What is needed: Only the lines below from the one that contains "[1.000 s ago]" through the one that contains "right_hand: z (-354" should appear in your answer, exact and without pictures.

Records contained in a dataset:
******************************
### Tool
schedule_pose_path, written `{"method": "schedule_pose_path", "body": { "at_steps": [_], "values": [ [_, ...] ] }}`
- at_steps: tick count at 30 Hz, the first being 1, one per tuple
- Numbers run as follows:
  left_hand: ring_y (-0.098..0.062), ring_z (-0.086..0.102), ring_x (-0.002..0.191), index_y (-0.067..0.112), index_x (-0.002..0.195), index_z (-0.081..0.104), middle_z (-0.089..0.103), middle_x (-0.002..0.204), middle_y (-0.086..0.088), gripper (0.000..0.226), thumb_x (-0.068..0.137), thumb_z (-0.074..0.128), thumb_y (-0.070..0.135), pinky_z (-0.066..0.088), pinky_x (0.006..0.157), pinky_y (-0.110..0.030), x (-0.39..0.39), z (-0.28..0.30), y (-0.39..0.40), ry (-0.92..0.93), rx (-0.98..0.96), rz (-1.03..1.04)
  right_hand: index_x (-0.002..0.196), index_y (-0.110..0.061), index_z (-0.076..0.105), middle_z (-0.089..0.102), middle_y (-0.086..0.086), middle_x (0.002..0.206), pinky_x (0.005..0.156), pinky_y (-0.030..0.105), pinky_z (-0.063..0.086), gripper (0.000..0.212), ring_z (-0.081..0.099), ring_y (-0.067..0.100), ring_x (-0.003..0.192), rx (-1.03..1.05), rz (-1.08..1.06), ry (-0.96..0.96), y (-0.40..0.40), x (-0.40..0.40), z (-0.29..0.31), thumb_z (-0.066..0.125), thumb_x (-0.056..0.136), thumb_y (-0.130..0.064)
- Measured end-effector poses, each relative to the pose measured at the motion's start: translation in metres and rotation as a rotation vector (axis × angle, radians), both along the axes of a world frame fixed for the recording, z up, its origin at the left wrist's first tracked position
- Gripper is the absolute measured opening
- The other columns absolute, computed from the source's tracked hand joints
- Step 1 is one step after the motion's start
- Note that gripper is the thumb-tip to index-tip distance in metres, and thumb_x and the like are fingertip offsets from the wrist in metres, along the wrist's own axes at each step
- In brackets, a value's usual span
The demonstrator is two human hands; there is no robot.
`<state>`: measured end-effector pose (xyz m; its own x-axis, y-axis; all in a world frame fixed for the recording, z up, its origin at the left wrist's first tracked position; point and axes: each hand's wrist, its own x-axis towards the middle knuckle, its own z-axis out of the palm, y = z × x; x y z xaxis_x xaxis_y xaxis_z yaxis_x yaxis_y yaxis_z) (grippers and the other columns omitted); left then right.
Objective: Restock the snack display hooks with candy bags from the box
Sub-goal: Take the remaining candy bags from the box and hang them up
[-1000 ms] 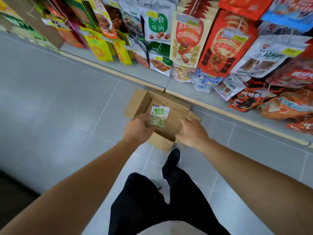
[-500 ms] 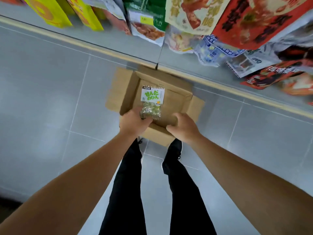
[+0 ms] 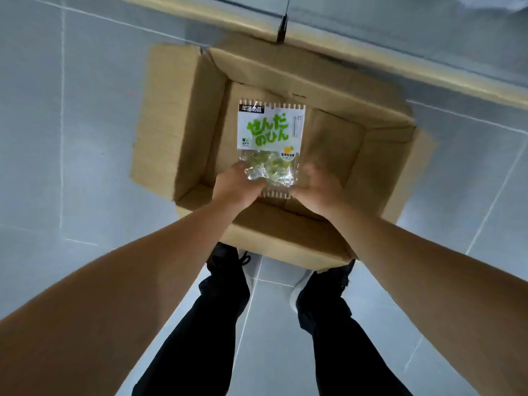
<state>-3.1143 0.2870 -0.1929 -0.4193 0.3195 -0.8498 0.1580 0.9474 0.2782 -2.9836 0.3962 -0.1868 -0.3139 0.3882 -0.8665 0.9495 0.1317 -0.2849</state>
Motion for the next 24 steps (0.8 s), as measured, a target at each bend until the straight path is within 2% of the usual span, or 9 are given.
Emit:
{"method": "schedule_pose_path", "body": {
  "at_steps": [4, 6, 8, 10, 12, 15, 17, 19, 24],
  "values": [
    [-0.018, 0.052, 0.085, 0.015, 0.131, 0.051, 0.062, 0.113, -0.004, 0.052, 0.087, 0.062, 0.039, 0.036, 0.059, -0.025, -0.005, -0.075, -0.003, 0.036, -0.053, 0.052, 0.135, -0.012, 0.045, 0.054, 0.001, 0.106, 0.084, 0.034, 0.049, 0.055, 0.054, 0.020, 0.099, 0.006, -0.072, -0.037, 0.002, -0.001, -0.074, 0.068, 0.088, -0.025],
    [-0.019, 0.052, 0.092, 0.014, 0.134, 0.044, 0.058, 0.120, -0.003, 0.060, 0.085, 0.067, 0.040, 0.039, 0.067, -0.028, -0.007, -0.103, -0.007, 0.040, -0.077, 0.119, 0.139, -0.014, 0.042, 0.054, 0.003, 0.120, 0.085, 0.033, 0.047, 0.062, 0.056, 0.023, 0.111, 0.012, -0.187, -0.047, 0.001, -0.001, -0.103, 0.071, 0.085, -0.025],
    [-0.022, 0.055, 0.107, 0.015, 0.139, 0.039, 0.054, 0.129, -0.004, 0.070, 0.081, 0.071, 0.038, 0.044, 0.078, -0.031, -0.010, -0.123, -0.008, 0.030, -0.066, 0.200, 0.139, -0.016, 0.043, 0.052, 0.004, 0.132, 0.087, 0.034, 0.048, 0.065, 0.055, 0.025, 0.117, 0.062, -0.276, -0.051, -0.003, -0.004, -0.126, 0.073, 0.082, -0.027],
    [-0.023, 0.056, 0.113, 0.017, 0.138, 0.040, 0.056, 0.128, -0.003, 0.071, 0.078, 0.074, 0.035, 0.048, 0.086, -0.033, -0.011, -0.133, -0.009, -0.003, -0.052, 0.300, 0.133, -0.018, 0.046, 0.055, 0.002, 0.125, 0.082, 0.033, 0.050, 0.060, 0.057, 0.023, 0.111, 0.074, -0.368, -0.047, -0.005, -0.007, -0.138, 0.075, 0.081, -0.029],
    [-0.023, 0.063, 0.104, 0.019, 0.125, 0.051, 0.062, 0.118, -0.002, 0.051, 0.080, 0.073, 0.031, 0.054, 0.088, -0.037, -0.010, -0.131, -0.010, -0.045, -0.049, 0.390, 0.121, -0.019, 0.054, 0.059, -0.004, 0.105, 0.066, 0.024, 0.047, 0.043, 0.060, 0.016, 0.098, 0.012, -0.473, -0.055, -0.006, -0.008, -0.138, 0.073, 0.084, -0.028],
    [-0.021, 0.067, 0.085, 0.022, 0.099, 0.059, 0.067, 0.100, -0.004, 0.016, 0.086, 0.069, 0.022, 0.058, 0.068, -0.036, -0.004, -0.113, -0.012, -0.062, 0.001, 0.463, 0.095, -0.017, 0.062, 0.063, -0.002, 0.091, 0.060, 0.023, 0.044, 0.014, 0.063, 0.014, 0.087, -0.059, -0.524, -0.047, -0.005, -0.003, -0.119, 0.067, 0.090, -0.029],
    [-0.017, 0.060, 0.070, 0.016, 0.097, 0.056, 0.065, 0.095, -0.006, 0.017, 0.087, 0.068, 0.023, 0.048, 0.052, -0.028, 0.002, -0.089, -0.014, -0.090, 0.017, 0.506, 0.087, -0.019, 0.060, 0.064, 0.000, 0.093, 0.071, 0.028, 0.051, 0.012, 0.062, 0.015, 0.086, -0.070, -0.527, -0.009, -0.002, 0.006, -0.092, 0.067, 0.090, -0.029],
    [-0.016, 0.054, 0.065, 0.011, 0.101, 0.053, 0.062, 0.096, -0.009, 0.024, 0.088, 0.068, 0.024, 0.045, 0.049, -0.027, 0.007, -0.063, -0.014, -0.132, 0.010, 0.525, 0.084, -0.017, 0.059, 0.063, -0.001, 0.088, 0.078, 0.032, 0.050, 0.015, 0.061, 0.016, 0.084, -0.077, -0.558, 0.015, 0.002, 0.013, -0.064, 0.067, 0.089, -0.028],
    [-0.012, 0.042, 0.051, 0.008, 0.101, 0.056, 0.066, 0.102, -0.023, 0.023, 0.088, 0.069, 0.023, 0.037, 0.045, -0.026, 0.024, 0.041, -0.013, -0.193, 0.035, 0.547, 0.088, -0.016, 0.055, 0.051, 0.000, 0.076, 0.058, 0.027, 0.041, 0.017, 0.051, 0.015, 0.068, -0.100, -0.637, 0.052, 0.009, 0.033, 0.043, 0.069, 0.085, -0.026]
  ]
}}
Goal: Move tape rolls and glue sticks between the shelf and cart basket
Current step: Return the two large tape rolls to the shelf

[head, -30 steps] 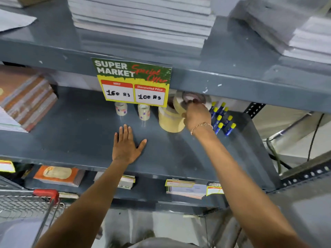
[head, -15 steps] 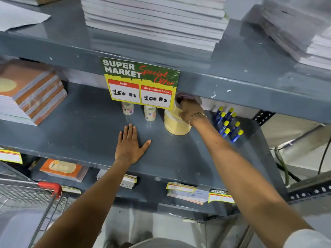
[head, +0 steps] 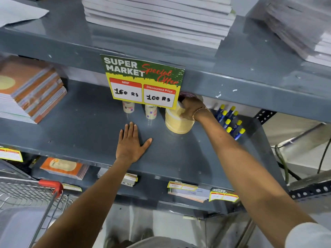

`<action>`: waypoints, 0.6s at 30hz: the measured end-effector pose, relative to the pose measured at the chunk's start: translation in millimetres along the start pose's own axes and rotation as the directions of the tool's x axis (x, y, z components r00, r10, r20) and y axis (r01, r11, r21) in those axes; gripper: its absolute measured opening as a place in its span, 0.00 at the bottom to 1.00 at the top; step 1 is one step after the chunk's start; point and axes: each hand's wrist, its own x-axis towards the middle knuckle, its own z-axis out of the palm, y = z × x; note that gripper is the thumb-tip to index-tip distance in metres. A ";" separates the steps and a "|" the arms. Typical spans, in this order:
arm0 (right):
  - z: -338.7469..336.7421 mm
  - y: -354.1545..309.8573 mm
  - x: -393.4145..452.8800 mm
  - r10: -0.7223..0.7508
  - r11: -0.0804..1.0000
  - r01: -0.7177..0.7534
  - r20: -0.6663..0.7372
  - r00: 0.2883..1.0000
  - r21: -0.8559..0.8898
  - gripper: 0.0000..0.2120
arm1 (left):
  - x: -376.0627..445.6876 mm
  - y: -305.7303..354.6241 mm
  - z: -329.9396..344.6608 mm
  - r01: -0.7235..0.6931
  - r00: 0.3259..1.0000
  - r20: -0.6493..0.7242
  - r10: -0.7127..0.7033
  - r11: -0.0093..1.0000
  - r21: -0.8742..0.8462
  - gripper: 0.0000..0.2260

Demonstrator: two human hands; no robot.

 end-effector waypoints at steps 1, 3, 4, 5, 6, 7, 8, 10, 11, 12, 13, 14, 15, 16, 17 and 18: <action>1.9 -0.7 -1.2 0.000 1.000 0.000 -0.019 1.000 -0.003 0.21 | 0.0 0.0 0.0 0.001 1.000 0.000 -0.001 1.000 0.000 0.43; 6.7 -4.0 -4.8 0.003 1.000 -0.003 -0.048 0.999 -0.008 0.14 | 0.4 0.2 -0.1 0.002 1.000 0.003 -0.002 1.000 0.002 0.43; 8.7 -6.2 -6.6 0.002 1.000 -0.003 -0.062 0.998 -0.011 0.11 | 0.6 0.3 -0.3 0.001 1.000 0.004 -0.001 1.000 0.004 0.43; 10.3 -7.9 -8.1 0.001 1.000 -0.002 -0.075 0.997 -0.011 0.09 | 0.5 0.6 -0.5 -0.001 1.000 0.005 0.001 1.000 0.005 0.43; 11.1 -8.6 -9.1 -0.001 1.000 0.001 -0.086 0.996 -0.009 0.09 | 0.3 0.7 -0.7 -0.001 1.000 0.004 0.001 1.000 0.003 0.43; 11.0 -8.9 -9.0 -0.006 1.000 0.006 -0.096 0.995 -0.004 0.10 | 0.2 0.6 -0.8 -0.001 1.000 0.002 0.001 1.000 0.001 0.42; 10.8 -8.5 -8.8 -0.010 1.000 0.010 -0.102 0.995 0.003 0.12 | 0.3 0.8 -0.8 -0.002 1.000 0.002 0.002 1.000 0.002 0.42; 10.1 -7.5 -8.4 -0.009 1.000 0.011 -0.094 0.996 0.021 0.14 | 0.3 0.8 -1.1 -0.003 1.000 0.004 0.003 1.000 0.006 0.42; 10.0 -7.3 -8.1 -0.007 1.000 0.010 -0.085 0.996 0.026 0.15 | 0.3 0.9 -1.2 -0.003 1.000 0.007 0.002 1.000 0.008 0.42; 10.1 -7.2 -8.0 -0.010 1.000 0.013 -0.077 0.997 0.028 0.15 | -0.1 1.1 -0.9 -0.001 1.000 0.011 0.001 1.000 0.011 0.42; 10.1 -7.0 -7.8 -0.013 0.999 0.016 -0.070 0.997 0.030 0.15 | -0.3 1.2 -0.6 -0.001 1.000 0.016 0.001 1.000 0.015 0.42; 10.0 -7.0 -7.3 -0.019 0.999 0.021 -0.064 0.998 0.031 0.16 | -0.5 1.2 -0.4 0.000 1.000 0.021 0.000 1.000 0.019 0.42; 9.8 -6.8 -6.4 -0.023 0.999 0.025 -0.057 0.998 0.036 0.16 | -0.7 1.0 -0.5 0.001 1.000 0.026 -0.002 1.000 0.020 0.42; 9.6 -6.3 -5.9 -0.023 0.999 0.025 -0.054 0.998 0.043 0.17 | -0.6 1.2 -0.6 0.001 1.000 0.030 -0.001 1.000 0.019 0.42; 9.7 -6.3 -6.0 -0.022 0.998 0.024 -0.052 0.998 0.051 0.17 | -0.6 1.2 -0.5 0.000 1.000 0.031 0.000 1.000 0.017 0.42; 10.3 -6.3 -6.2 -0.023 0.998 0.026 -0.056 0.998 0.056 0.18 | -0.5 1.1 -0.5 -0.002 1.000 0.031 0.002 1.000 0.017 0.42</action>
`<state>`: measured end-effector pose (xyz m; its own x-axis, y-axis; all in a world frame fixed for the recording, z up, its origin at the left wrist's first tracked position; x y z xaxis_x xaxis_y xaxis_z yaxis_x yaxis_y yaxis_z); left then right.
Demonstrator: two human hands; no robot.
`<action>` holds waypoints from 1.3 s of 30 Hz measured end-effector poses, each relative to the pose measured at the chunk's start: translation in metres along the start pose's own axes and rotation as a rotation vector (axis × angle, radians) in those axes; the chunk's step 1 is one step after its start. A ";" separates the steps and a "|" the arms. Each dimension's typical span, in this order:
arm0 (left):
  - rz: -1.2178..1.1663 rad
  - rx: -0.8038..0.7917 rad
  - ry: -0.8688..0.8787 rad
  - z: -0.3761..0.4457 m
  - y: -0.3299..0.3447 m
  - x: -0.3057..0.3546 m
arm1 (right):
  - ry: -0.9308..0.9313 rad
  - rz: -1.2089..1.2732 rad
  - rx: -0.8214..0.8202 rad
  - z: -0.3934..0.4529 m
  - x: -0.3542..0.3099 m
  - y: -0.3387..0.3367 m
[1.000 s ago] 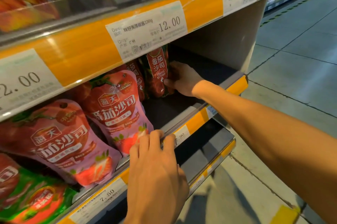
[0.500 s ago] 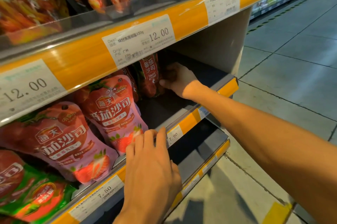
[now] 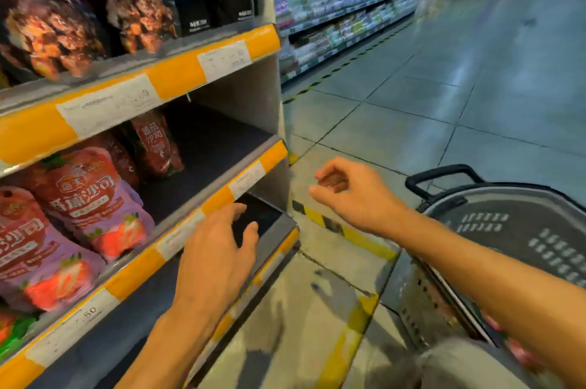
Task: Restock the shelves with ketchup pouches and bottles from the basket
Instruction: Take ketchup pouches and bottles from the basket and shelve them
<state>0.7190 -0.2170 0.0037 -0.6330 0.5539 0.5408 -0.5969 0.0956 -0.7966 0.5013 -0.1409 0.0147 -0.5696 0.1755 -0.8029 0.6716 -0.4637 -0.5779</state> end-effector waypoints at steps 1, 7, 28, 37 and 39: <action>-0.029 -0.034 0.030 -0.004 0.009 0.019 | 0.032 -0.042 0.028 -0.017 0.010 -0.023; -0.147 -0.263 0.239 -0.019 0.085 0.153 | 0.283 -0.178 0.194 -0.114 0.081 -0.148; 0.515 -1.136 0.568 -0.048 0.482 0.290 | 1.043 -0.025 0.163 -0.273 0.412 -0.153; 0.648 -1.217 0.511 -0.042 0.590 0.230 | 0.565 -0.625 -0.394 -0.247 0.495 -0.106; 0.675 -1.196 0.548 -0.047 0.600 0.228 | 0.538 -0.660 -0.435 -0.247 0.505 -0.102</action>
<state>0.2399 0.0056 -0.3635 -0.1960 0.9800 0.0357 0.6520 0.1575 -0.7417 0.2618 0.2094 -0.3682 -0.6752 0.7120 -0.1931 0.4721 0.2159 -0.8547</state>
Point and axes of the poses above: each hand's wrist, its own z-axis towards the middle knuckle, its own y-axis out of the palm, x = y × z, the point moved 7 cm from there along z, towards the middle knuckle
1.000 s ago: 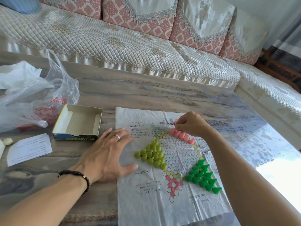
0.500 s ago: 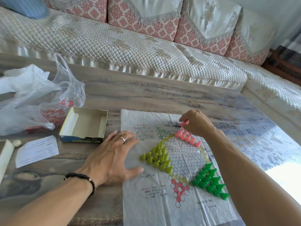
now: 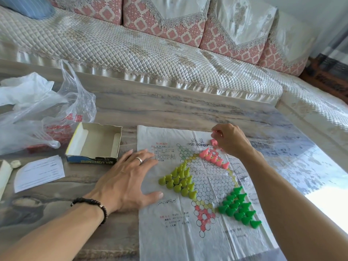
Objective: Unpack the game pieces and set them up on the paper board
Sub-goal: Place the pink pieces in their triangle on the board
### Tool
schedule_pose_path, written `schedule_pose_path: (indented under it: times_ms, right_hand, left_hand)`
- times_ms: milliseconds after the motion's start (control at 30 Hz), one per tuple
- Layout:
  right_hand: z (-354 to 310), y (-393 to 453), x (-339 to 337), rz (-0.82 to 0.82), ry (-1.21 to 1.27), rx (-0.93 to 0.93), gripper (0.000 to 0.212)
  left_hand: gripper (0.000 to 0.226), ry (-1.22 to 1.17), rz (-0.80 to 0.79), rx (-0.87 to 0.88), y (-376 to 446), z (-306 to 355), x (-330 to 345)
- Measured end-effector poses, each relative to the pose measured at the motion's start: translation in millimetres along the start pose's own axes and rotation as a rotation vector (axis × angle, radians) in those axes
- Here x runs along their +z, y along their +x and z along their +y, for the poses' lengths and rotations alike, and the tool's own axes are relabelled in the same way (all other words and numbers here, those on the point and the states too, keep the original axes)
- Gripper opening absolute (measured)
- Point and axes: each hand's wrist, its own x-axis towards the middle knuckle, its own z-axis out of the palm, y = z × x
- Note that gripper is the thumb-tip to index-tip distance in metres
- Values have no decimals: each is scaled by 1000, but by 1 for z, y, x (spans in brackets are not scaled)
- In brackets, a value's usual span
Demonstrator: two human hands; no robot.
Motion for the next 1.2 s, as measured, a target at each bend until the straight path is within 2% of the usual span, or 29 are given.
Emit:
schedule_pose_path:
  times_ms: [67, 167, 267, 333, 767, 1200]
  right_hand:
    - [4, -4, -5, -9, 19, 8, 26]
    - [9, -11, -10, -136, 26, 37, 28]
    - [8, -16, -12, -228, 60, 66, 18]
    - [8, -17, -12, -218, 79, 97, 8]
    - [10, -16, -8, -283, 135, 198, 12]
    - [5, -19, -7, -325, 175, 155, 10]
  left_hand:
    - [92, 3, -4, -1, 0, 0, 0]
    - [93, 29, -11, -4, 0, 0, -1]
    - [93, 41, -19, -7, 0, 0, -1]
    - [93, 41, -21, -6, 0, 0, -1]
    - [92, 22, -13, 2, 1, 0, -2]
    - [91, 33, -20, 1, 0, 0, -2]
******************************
Result:
[1.000 s ago] 
[0.500 s ago] 
[now] 
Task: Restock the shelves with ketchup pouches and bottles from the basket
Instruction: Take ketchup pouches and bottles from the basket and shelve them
<state>0.7190 -0.2170 0.0037 -0.6330 0.5539 0.5408 -0.5969 0.0956 -0.7966 0.5013 -0.1409 0.0147 -0.5696 0.1755 -0.8029 0.6716 -0.4637 -0.5779</state> end-effector waypoints at steps 1, 7, 28, 37 and 39: <action>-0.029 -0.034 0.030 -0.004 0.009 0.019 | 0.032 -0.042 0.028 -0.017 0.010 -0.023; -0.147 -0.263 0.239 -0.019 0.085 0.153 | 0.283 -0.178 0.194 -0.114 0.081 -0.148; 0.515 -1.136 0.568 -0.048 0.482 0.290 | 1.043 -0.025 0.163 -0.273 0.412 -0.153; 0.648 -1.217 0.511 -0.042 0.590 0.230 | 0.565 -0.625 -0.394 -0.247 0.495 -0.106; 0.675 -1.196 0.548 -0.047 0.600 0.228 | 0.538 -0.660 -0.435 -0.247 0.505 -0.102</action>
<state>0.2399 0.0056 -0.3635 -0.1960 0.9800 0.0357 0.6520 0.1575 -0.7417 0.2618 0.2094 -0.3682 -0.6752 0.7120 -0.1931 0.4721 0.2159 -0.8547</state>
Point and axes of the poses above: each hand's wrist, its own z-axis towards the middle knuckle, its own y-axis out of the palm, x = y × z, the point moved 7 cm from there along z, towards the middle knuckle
1.000 s ago: 
0.500 s ago: 
now: 
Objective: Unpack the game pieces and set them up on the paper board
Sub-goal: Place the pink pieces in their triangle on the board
### Tool
schedule_pose_path, written `schedule_pose_path: (indented under it: times_ms, right_hand, left_hand)`
- times_ms: milliseconds after the motion's start (control at 30 Hz), one per tuple
- Layout:
  right_hand: z (-354 to 310), y (-393 to 453), x (-339 to 337), rz (-0.82 to 0.82), ry (-1.21 to 1.27), rx (-0.93 to 0.93), gripper (0.000 to 0.212)

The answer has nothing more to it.